───── Material to process ─────
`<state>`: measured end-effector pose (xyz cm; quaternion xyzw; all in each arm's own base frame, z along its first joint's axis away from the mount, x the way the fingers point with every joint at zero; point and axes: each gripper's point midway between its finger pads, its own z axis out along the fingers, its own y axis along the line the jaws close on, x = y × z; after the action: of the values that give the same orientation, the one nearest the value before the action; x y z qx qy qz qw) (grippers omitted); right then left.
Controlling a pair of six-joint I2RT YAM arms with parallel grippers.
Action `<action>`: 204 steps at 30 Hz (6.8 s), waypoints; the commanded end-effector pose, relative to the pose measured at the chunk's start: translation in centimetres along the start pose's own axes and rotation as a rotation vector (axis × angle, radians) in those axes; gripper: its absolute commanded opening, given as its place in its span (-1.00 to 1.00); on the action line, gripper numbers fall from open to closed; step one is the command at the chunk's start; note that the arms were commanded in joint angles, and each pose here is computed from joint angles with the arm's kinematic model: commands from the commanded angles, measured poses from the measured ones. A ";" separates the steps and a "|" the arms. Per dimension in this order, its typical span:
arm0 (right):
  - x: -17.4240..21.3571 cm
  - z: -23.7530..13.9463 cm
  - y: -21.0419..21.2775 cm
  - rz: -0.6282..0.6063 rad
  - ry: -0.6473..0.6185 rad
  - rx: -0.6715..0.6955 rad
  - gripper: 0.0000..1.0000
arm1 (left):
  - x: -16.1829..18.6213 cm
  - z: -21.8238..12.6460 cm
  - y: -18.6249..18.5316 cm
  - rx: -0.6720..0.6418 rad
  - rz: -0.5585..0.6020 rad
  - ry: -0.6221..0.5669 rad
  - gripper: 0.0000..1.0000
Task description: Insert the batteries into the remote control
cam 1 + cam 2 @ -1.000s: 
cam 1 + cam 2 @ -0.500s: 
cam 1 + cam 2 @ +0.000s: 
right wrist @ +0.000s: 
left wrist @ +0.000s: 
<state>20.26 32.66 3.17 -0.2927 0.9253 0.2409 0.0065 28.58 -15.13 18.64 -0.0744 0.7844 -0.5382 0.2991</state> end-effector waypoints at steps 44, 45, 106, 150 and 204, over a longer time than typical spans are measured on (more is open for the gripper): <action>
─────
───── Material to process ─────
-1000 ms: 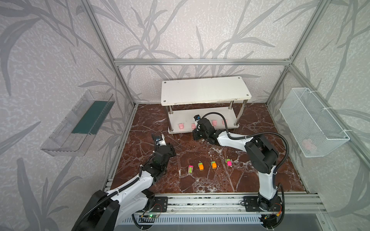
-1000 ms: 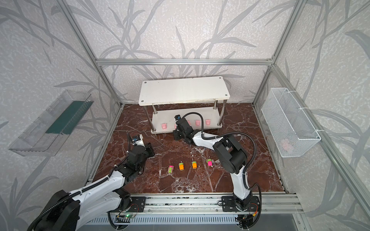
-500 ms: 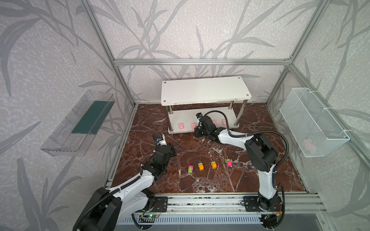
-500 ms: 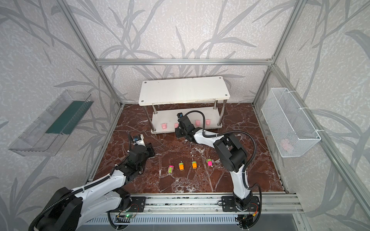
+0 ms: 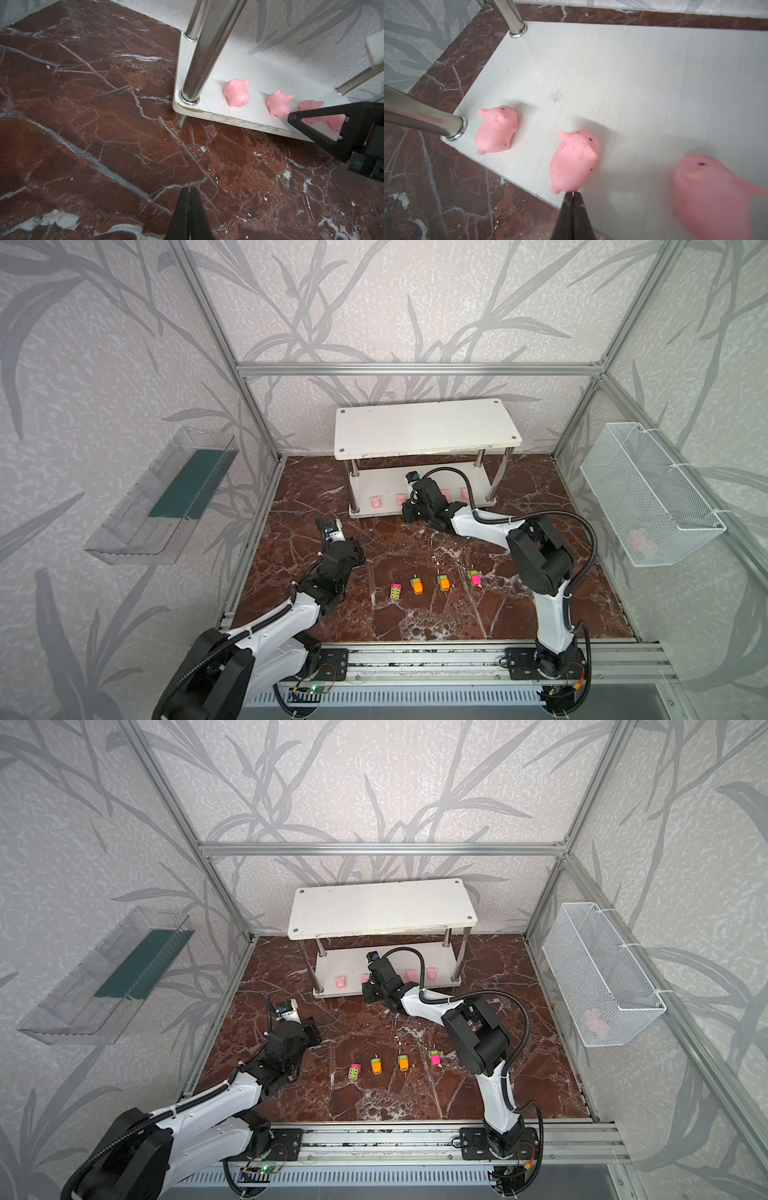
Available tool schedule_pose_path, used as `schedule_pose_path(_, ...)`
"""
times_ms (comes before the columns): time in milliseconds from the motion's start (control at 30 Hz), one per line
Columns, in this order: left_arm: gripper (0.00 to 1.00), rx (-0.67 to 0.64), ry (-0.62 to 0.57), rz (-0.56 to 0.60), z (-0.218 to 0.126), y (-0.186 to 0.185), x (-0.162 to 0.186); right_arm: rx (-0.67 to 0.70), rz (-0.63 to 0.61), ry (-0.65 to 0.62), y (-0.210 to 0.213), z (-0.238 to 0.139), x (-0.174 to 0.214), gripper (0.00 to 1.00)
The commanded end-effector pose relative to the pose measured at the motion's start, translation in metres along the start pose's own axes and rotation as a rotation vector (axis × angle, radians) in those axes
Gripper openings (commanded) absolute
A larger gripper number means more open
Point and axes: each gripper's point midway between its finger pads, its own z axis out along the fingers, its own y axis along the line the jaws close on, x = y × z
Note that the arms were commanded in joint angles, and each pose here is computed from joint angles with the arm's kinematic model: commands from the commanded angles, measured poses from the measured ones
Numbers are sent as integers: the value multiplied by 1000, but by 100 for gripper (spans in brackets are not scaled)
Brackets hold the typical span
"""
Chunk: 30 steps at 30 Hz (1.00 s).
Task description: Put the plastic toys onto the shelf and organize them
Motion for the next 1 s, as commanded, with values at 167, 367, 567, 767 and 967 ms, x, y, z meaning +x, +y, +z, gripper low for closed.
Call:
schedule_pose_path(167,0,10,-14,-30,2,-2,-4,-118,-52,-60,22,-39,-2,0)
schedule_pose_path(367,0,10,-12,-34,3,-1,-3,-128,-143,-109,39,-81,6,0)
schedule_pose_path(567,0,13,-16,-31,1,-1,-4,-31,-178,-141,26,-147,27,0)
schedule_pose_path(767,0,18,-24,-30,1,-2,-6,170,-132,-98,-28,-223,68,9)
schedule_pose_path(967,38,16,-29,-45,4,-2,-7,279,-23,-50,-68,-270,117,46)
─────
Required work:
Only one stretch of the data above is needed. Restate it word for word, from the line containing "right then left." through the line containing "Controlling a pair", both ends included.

Result of this task:
`<state>`: measured end-effector pose (xyz cm; quaternion xyzw; all in each arm's own base frame, z along its first joint's axis away from the mount, x the way the fingers point with every joint at zero; point and axes: each gripper's point midway between its finger pads, its own z axis out along the fingers, its own y axis along the line the jaws close on, x = y × z; after the action: of the values that give the same orientation, the one nearest the value before the action; x y z qx qy qz qw) (grippers omitted); right then left.
Controlling a pair of six-joint I2RT YAM arms with parallel grippers.

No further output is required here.